Jisoo cracked at 36 hours
“Hi… we met today—do you like wine?” Even after typing that, Jisoo couldn’t put the phone down. The girl who brushed past his shoulder in the Hongdae salon was named Harin; the musk of her perm still lingered faintly among the rollers. On the way out he’d scribbled her number on the back of a receipt and slid it into his wallet. After 36 hours his eyelids felt weighted. 3 a.m. The clock glowed. Harin’s profile picture was still Kakao’s default; the tiny green dot said she was online. Did she delete me? Anxiety spread like oil. Jisoo popped a beer and sent a second text: “Are you busy, by any chance?” The reply came swift and short. “Sorry—I actually have a boyfriend.” The chat bubble popped. Only the soft fizz remained in the room.
Hyemin lasted 100 hours
Hyemin waited 100 hours. At an off-line study group she exchanged glances with Jaemin—an unspoken pact. When they swapped numbers it felt mutual, effortless. Yet Jaemin stayed silent. At first Hyemin consoled herself: He’s being a gentleman, afraid I’ll feel rushed. After 72 hours a different whisper began: Maybe he just wasn’t into me. On the fourth day, over drinks with friends, she deleted his contact—then restored it. Tipsy, her last message was “The study session was fun :)” No reply. She fell asleep clutching the screen that read “1 minute ago—read.” When she woke, even the “read” had vanished. She’d been blocked. The 100-hour silence lowered its curtain.
The sweetness of taboo
Why are we drawn to this hush? Why do we hang ourselves on the single word still? Because it is a secret game. Whoever reaches out first loses—or perhaps wins. When fear and desire inhabit the same body, we savor the countdown. The moment the number is given, we enter the prisoner’s dilemma of possible rejection. Yet once we’re in the undertow, we become someone else’s option. If we are not chosen, it ends. So we sketch futures on the blank of silence.
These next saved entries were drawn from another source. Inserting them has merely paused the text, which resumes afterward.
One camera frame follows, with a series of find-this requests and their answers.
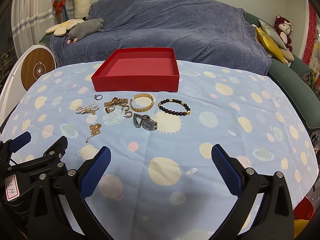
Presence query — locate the gold chain necklace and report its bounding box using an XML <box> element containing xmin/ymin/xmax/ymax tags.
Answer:
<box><xmin>85</xmin><ymin>122</ymin><xmax>103</xmax><ymax>144</ymax></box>

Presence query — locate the white pearl bracelet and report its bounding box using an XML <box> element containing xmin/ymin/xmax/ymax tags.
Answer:
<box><xmin>75</xmin><ymin>102</ymin><xmax>99</xmax><ymax>116</ymax></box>

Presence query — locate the gold wristwatch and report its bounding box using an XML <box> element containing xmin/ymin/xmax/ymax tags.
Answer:
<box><xmin>104</xmin><ymin>97</ymin><xmax>128</xmax><ymax>107</ymax></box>

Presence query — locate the silver blue-dial wristwatch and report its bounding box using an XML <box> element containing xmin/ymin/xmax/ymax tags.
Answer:
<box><xmin>133</xmin><ymin>113</ymin><xmax>157</xmax><ymax>131</ymax></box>

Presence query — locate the gold cuff bangle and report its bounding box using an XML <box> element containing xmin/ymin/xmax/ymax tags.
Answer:
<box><xmin>130</xmin><ymin>93</ymin><xmax>155</xmax><ymax>113</ymax></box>

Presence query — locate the black bead bracelet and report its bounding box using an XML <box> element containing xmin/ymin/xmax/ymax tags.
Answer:
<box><xmin>157</xmin><ymin>99</ymin><xmax>192</xmax><ymax>117</ymax></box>

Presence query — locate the blue planet pattern tablecloth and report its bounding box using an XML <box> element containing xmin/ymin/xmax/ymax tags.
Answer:
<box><xmin>1</xmin><ymin>61</ymin><xmax>318</xmax><ymax>239</ymax></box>

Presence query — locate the round wooden white appliance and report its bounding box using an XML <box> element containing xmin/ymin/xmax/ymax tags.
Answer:
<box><xmin>1</xmin><ymin>44</ymin><xmax>56</xmax><ymax>123</ymax></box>

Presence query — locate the gold hoop earring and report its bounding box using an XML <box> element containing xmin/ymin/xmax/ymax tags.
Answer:
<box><xmin>121</xmin><ymin>105</ymin><xmax>130</xmax><ymax>112</ymax></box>
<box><xmin>124</xmin><ymin>111</ymin><xmax>133</xmax><ymax>118</ymax></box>

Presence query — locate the cream flower cushion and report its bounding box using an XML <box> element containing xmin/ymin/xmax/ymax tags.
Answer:
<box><xmin>45</xmin><ymin>19</ymin><xmax>84</xmax><ymax>37</ymax></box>

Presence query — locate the red cardboard tray box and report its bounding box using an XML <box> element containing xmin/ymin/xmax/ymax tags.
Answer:
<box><xmin>91</xmin><ymin>47</ymin><xmax>180</xmax><ymax>92</ymax></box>

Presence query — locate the white sheer curtain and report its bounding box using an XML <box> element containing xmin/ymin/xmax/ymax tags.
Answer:
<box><xmin>11</xmin><ymin>0</ymin><xmax>57</xmax><ymax>57</ymax></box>

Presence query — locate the grey plush mole toy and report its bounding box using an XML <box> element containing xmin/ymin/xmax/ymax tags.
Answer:
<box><xmin>67</xmin><ymin>18</ymin><xmax>104</xmax><ymax>44</ymax></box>

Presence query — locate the red ribbon bow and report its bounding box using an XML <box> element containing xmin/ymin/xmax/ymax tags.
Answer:
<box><xmin>53</xmin><ymin>0</ymin><xmax>65</xmax><ymax>20</ymax></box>

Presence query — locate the cream plush under pillows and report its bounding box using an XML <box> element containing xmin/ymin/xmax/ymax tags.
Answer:
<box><xmin>280</xmin><ymin>48</ymin><xmax>295</xmax><ymax>62</ymax></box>

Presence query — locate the gold satin pillow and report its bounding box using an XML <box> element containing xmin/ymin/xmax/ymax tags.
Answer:
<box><xmin>255</xmin><ymin>26</ymin><xmax>286</xmax><ymax>64</ymax></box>

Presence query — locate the grey-green pillow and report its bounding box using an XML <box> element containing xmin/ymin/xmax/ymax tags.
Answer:
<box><xmin>258</xmin><ymin>19</ymin><xmax>286</xmax><ymax>49</ymax></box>

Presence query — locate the red monkey plush toy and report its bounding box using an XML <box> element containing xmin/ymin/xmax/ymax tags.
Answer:
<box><xmin>274</xmin><ymin>15</ymin><xmax>292</xmax><ymax>52</ymax></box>

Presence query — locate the blue-grey sofa blanket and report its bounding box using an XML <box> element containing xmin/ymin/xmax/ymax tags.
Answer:
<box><xmin>50</xmin><ymin>0</ymin><xmax>272</xmax><ymax>75</ymax></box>

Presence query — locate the red fringed wall hanging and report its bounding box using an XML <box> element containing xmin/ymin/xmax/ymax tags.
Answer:
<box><xmin>303</xmin><ymin>1</ymin><xmax>317</xmax><ymax>65</ymax></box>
The probability that she texts first dwindles, but we cling to the fraction that is not yet zero.
What time is it now, and are you opening Kakao?
Are you, right now, turning on the screen, typing her name, rereading the old thread? Are you pulling up the one photo you saved “for later” and staring at it again? And are you, perhaps, leaving yourself inside that silence—still the child who has not been chosen?